◆ **Your instructions**
Exactly the lines from the opening of the data through the line containing "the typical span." should be reproduced, please, with nothing added.

----- Provided entries

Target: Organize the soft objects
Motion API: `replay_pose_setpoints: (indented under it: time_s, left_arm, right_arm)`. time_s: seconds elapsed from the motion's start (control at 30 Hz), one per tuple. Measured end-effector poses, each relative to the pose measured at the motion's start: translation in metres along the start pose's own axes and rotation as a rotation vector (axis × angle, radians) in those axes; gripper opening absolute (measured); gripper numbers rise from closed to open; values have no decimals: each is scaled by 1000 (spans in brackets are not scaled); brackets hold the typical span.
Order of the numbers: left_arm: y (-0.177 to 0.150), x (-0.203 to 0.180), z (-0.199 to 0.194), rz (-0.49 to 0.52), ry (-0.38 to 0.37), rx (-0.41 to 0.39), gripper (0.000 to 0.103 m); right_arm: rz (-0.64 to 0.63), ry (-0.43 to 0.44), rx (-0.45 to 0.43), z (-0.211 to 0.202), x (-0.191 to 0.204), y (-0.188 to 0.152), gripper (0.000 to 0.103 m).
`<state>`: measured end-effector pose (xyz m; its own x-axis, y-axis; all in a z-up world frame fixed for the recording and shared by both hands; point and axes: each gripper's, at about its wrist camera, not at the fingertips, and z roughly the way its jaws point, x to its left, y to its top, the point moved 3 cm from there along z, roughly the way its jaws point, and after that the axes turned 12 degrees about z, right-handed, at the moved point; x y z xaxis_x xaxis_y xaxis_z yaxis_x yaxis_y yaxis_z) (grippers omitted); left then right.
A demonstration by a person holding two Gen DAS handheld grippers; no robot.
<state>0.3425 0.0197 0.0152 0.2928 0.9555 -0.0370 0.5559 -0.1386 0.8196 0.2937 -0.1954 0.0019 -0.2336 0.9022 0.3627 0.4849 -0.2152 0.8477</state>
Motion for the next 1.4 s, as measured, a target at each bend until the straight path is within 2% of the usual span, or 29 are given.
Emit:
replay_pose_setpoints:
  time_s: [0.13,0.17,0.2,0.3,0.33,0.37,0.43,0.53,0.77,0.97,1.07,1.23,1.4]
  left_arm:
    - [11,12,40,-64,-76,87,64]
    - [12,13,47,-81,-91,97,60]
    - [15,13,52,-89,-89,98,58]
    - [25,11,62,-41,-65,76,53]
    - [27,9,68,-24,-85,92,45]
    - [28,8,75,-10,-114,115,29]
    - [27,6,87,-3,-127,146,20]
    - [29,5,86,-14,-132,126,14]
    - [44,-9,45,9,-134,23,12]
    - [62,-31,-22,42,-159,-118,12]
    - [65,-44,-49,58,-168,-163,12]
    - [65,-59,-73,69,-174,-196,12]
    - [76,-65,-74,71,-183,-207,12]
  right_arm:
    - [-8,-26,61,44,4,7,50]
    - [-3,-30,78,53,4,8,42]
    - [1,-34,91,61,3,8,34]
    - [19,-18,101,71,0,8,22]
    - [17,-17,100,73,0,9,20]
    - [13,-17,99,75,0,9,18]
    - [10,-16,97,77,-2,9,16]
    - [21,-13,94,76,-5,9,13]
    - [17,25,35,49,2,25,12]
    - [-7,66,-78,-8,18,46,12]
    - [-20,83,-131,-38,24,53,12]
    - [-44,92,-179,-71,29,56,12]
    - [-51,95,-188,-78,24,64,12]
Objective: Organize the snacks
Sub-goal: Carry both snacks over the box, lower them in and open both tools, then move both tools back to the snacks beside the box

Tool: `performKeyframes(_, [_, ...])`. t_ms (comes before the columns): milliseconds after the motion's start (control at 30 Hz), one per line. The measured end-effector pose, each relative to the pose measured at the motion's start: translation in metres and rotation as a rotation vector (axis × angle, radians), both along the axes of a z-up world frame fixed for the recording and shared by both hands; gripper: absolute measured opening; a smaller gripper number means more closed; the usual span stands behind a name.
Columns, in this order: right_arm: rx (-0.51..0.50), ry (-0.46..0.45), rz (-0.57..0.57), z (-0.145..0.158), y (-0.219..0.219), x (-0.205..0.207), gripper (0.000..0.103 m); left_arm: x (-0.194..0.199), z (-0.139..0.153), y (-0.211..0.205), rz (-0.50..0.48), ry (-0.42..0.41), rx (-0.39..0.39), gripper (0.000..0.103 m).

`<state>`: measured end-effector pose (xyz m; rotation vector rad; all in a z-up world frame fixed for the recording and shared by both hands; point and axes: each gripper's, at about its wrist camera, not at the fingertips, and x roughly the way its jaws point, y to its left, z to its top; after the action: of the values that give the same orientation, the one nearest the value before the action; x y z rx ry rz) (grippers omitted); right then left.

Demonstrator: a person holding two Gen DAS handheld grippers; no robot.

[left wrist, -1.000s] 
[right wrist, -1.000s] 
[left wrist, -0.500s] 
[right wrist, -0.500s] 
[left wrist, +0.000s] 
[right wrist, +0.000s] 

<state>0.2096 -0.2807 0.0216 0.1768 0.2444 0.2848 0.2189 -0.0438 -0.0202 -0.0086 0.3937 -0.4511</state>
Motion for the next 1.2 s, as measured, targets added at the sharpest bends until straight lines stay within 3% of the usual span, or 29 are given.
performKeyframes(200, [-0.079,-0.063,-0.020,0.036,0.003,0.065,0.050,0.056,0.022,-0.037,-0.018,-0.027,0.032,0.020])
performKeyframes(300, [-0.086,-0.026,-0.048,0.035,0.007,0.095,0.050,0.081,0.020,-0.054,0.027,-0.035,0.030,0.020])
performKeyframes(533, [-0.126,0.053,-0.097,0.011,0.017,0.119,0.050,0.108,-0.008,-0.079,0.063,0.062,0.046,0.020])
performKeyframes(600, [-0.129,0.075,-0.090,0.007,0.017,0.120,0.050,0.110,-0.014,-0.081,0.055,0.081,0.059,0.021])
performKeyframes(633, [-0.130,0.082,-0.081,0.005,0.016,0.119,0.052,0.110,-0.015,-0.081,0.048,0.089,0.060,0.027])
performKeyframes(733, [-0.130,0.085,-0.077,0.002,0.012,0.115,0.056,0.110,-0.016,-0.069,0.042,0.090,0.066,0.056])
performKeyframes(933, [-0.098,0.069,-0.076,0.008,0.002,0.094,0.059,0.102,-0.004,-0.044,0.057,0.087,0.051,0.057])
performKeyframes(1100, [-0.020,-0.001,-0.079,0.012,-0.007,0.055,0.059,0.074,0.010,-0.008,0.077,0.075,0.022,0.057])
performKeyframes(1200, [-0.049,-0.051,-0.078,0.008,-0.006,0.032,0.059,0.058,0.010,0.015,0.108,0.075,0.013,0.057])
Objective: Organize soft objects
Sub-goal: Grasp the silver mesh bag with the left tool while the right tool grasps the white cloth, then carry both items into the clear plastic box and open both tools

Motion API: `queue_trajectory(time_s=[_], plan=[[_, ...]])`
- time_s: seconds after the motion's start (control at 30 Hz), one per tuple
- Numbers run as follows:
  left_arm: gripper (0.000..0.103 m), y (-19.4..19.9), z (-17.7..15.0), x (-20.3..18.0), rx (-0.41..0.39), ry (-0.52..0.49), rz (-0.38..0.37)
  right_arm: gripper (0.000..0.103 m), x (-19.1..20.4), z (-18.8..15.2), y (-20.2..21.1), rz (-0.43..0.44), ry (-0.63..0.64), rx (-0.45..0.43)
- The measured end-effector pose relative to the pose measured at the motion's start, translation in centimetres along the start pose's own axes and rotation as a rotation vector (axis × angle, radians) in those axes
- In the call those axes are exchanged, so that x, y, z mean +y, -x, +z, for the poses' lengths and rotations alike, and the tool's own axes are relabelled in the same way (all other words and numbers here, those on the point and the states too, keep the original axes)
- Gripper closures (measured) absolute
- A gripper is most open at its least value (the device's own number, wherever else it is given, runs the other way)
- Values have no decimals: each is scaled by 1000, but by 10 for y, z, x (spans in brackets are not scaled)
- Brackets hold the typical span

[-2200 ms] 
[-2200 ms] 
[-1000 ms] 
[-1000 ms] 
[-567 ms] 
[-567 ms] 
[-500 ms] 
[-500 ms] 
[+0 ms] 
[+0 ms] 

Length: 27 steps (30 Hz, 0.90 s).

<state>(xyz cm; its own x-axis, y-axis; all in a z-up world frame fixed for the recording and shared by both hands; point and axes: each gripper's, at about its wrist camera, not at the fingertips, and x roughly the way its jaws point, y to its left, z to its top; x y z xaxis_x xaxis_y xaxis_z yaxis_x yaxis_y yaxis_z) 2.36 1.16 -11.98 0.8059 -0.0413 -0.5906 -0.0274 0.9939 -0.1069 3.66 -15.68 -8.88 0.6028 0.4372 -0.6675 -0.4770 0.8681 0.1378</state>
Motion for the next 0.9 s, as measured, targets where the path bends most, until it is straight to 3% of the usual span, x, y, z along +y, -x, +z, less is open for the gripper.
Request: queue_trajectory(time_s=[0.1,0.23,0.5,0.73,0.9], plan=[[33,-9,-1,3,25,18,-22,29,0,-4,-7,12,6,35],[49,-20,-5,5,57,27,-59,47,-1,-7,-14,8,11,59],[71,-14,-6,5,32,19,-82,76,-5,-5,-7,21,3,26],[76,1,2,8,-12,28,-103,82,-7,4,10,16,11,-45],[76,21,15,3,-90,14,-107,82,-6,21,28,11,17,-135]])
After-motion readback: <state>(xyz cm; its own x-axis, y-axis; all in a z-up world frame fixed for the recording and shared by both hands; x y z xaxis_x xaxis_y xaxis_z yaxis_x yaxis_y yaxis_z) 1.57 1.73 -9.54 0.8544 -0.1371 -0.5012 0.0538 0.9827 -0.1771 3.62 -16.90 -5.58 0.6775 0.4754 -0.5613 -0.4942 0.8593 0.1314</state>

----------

◆ **The completed task**
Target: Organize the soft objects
Motion API: `replay_pose_setpoints: (indented under it: time_s, left_arm, right_arm)`. time_s: seconds elapsed from the motion's start (control at 30 Hz), one per tuple. Measured end-effector poses, each relative to the pose measured at the motion's start: translation in metres along the start pose's own axes and rotation as a rotation vector (axis × angle, radians) in those axes; gripper opening absolute (measured); gripper numbers rise from closed to open; values have no decimals: each is scaled by 1000 (spans in brackets are not scaled); brackets hold the typical span.

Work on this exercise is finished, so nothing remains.